Dilansir dari kumparanNEWS, Wakil Ketua Komisi VIII DPR RI Abdul Wachid menyebut kondisi itu ditemukan dalam pengawasan awal penyelenggaraan ibadah haji 2026.
“Ada kamar yang mestinya untuk empat orang, diisi delapan sampai 12 orang,” ujar Abdul Wachid dalam rapat Timwas Haji DPR RI di Kompleks Parlemen Senayan, Jakarta, Rabu (13/5/2026).
DPR Soroti Kenyamanan Jemaah
Menurut DPR, kepadatan kamar berpotensi mengganggu kenyamanan jemaah, terutama lansia. Selain kapasitas tempat tidur, jumlah kamar mandi disebut tidak sebanding dengan jumlah penghuni kamar.
“Kalau bed memang bisa ditambah, tapi kamar mandi hanya satu. Jemaah akhirnya harus rebutan,” kata Abdul Wachid.
Kondisi tersebut disebut menjadi perhatian serius karena musim haji tahun ini diikuti ribuan jemaah lanjut usia yang membutuhkan fasilitas lebih nyaman dan akses istirahat memadai.
Timwas DPR Akan Cek Langsung ke Arab Saudi
Tim Pengawas Haji DPR RI dijadwalkan berangkat ke Arab Saudi untuk melakukan pengecekan langsung terhadap sejumlah temuan di lapangan, termasuk persoalan hotel dan tenda jemaah.

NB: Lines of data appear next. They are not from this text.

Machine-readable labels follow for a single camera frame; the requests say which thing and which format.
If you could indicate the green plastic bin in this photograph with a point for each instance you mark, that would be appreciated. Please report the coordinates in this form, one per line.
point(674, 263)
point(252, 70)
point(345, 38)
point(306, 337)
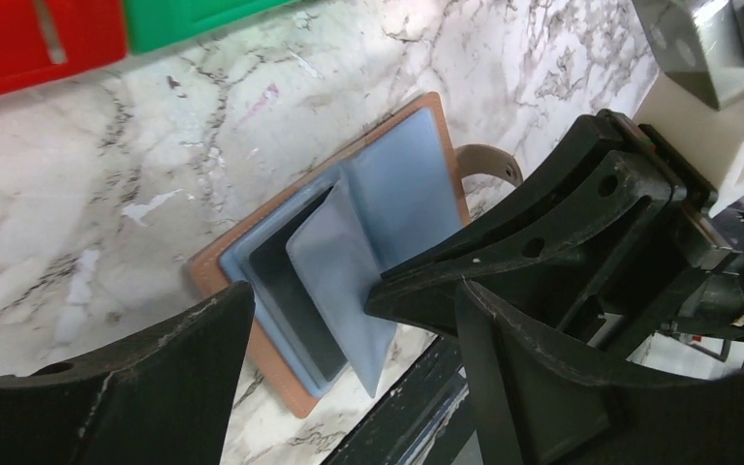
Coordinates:
point(152, 24)

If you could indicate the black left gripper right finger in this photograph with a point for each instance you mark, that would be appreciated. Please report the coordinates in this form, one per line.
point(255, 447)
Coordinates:
point(542, 397)

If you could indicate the left red plastic bin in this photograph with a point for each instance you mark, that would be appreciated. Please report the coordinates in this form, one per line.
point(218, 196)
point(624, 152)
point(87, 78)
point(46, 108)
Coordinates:
point(42, 41)

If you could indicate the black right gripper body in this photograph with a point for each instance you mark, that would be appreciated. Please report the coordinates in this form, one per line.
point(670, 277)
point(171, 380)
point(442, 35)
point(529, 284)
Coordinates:
point(684, 273)

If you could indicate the tan leather card holder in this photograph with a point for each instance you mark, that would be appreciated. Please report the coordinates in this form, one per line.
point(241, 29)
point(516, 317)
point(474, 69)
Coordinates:
point(396, 191)

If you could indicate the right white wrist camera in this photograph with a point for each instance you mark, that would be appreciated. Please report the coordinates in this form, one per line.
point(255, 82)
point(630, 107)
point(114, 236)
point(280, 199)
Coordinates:
point(697, 101)

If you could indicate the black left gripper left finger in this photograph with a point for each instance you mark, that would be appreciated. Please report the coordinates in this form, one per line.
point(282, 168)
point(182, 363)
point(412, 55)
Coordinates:
point(163, 395)

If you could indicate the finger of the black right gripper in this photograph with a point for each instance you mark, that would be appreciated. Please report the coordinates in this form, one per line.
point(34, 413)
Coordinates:
point(429, 304)
point(588, 209)

Selain overkapasitas kamar hotel, DPR juga menyoroti kesiapan tenda di Arafah yang disebut baru mencapai sekitar 48 persen.
Tak hanya itu, kepadatan di Mina juga menjadi perhatian karena setiap jemaah disebut hanya mendapatkan ruang sekitar 0,70 meter.
Pemerintah Diminta Pastikan Standar Layanan
DPR meminta pemerintah dan pihak penyelenggara haji memastikan seluruh fasilitas sesuai kontrak layanan yang telah disepakati dengan syarikah di Arab Saudi.
Standar kenyamanan pemondokan dinilai penting untuk menjaga kesehatan dan keselamatan jemaah selama menjalankan rangkaian ibadah haji.
Sementara itu, hingga kini pemerintah masih terus melakukan pemantauan terhadap layanan akomodasi, transportasi, dan konsumsi jemaah Indonesia di Tanah Suci.
Laporan mengenai kepadatan kamar jemaah juga ramai dibahas di media sosial setelah sejumlah video kondisi pemondokan beredar luas di internet.